All of the listing, from first line to last, should be output exactly; the pictures stay out.

-- Opening Marker --

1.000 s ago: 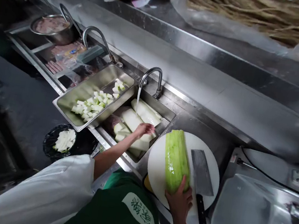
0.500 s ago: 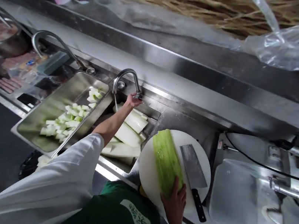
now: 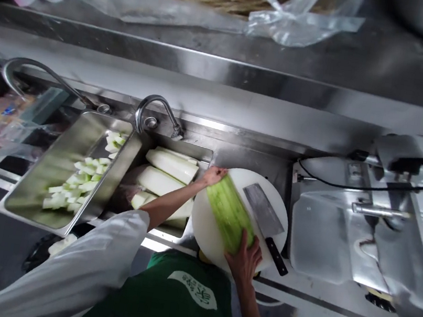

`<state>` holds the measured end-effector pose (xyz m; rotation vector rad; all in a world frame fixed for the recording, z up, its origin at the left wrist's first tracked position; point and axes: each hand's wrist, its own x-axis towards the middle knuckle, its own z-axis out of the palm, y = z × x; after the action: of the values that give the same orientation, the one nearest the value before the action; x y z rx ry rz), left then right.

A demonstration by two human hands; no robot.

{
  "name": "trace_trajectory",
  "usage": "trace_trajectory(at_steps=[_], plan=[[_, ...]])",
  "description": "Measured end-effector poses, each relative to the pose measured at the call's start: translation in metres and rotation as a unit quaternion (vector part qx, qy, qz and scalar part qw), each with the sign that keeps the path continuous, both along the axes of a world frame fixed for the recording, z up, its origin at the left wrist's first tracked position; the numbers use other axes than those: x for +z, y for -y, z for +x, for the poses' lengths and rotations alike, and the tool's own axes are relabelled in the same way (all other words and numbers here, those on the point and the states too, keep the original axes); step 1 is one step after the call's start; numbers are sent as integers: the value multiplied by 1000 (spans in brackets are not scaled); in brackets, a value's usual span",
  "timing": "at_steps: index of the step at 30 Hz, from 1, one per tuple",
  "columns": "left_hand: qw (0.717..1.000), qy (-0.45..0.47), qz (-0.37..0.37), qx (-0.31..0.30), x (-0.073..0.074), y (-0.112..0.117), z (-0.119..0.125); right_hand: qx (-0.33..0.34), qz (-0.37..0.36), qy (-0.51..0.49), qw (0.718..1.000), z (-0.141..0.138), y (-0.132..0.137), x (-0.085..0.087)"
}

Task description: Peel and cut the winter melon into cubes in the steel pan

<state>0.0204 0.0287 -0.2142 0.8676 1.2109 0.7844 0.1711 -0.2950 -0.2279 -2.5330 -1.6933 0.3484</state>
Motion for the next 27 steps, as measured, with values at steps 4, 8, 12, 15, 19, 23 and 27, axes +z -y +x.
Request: trace_trajectory(at_steps=[4, 8, 12, 15, 19, 23, 27], plan=[[992, -87, 56, -71, 9, 14, -9, -27, -14, 12, 999, -14, 6, 8], [960, -253, 116, 10, 11, 72, -12, -46, -2, 27, 999, -41, 9, 9], [912, -394, 92, -64, 11, 123, 3, -33, 10, 3, 999, -84, 1, 8], [851, -491, 109, -151, 16, 120, 22, 5, 16, -46, 999, -115, -9, 7], [820, -536, 98, -176, 17, 100, 44, 26, 2, -100, 995, -131, -19, 8], [822, -539, 106, -148, 11, 99, 55, 76, -16, -173, 982, -112, -22, 14], [766, -610, 103, -176, 9, 102, 58, 134, -52, -200, 969, -50, -13, 26]])
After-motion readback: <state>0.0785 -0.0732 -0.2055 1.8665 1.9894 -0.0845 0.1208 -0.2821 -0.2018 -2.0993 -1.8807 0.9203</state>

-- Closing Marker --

◆ Final answer ◆
1.000 s ago: 
0.500 s ago: 
now: 

`<state>` holds the measured end-effector pose (xyz m; rotation vector rad; all in a world frame fixed for the recording, z up, its origin at the left wrist's first tracked position; point and axes: each hand's wrist, its own x-axis towards the middle knuckle, its own z-axis out of the palm, y = z × x; after the action: of the values that give the same orientation, the one nearest the value before the action; x y z rx ry rz), left then right.

A demonstration by two human hands; no robot.

{
  "name": "trace_trajectory",
  "usage": "trace_trajectory(at_steps=[_], plan=[[_, ...]])",
  "description": "Measured end-effector poses, each relative to the pose measured at the call's start: translation in metres and rotation as a unit quaternion (vector part qx, qy, qz and scalar part qw), each with the sign that keeps the path continuous, both along the axes of a world frame fixed for the recording, z up, its origin at the left wrist's first tracked position; the numbers use other axes than those: x for +z, y for -y, z for +x, for the poses' lengths and rotations alike, and the tool's own axes are relabelled in the same way (all other words and numbers here, those on the point and the states too, keep the original axes); step 1 is one step after the call's start; numbers are sent as integers: the value multiplied by 1000 (spans in brackets are not scaled); in brackets, a value's usual span",
  "timing": "at_steps: index of the step at 30 Hz, from 1, one per tuple",
  "columns": "left_hand: qw (0.717..1.000), qy (-0.45..0.47), qz (-0.37..0.37), qx (-0.31..0.30), x (-0.073..0.074), y (-0.112..0.117), z (-0.119..0.125); right_hand: qx (-0.33..0.34), qz (-0.37..0.36), qy (-0.51..0.49), qw (0.718..1.000), z (-0.141..0.138), y (-0.132..0.137), x (-0.085..0.087)"
}

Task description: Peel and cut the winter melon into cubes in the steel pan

<state>0.0204 0.0287 -0.2142 0.8676 1.2109 0.7844 0.1711 -0.2950 -0.2279 -2.5330 -1.6933 0.3484</state>
Motion for the next 27 steps, as measured, with values at steps 4, 8, 12, 15, 19, 23 and 27, axes +z -y +x.
Request: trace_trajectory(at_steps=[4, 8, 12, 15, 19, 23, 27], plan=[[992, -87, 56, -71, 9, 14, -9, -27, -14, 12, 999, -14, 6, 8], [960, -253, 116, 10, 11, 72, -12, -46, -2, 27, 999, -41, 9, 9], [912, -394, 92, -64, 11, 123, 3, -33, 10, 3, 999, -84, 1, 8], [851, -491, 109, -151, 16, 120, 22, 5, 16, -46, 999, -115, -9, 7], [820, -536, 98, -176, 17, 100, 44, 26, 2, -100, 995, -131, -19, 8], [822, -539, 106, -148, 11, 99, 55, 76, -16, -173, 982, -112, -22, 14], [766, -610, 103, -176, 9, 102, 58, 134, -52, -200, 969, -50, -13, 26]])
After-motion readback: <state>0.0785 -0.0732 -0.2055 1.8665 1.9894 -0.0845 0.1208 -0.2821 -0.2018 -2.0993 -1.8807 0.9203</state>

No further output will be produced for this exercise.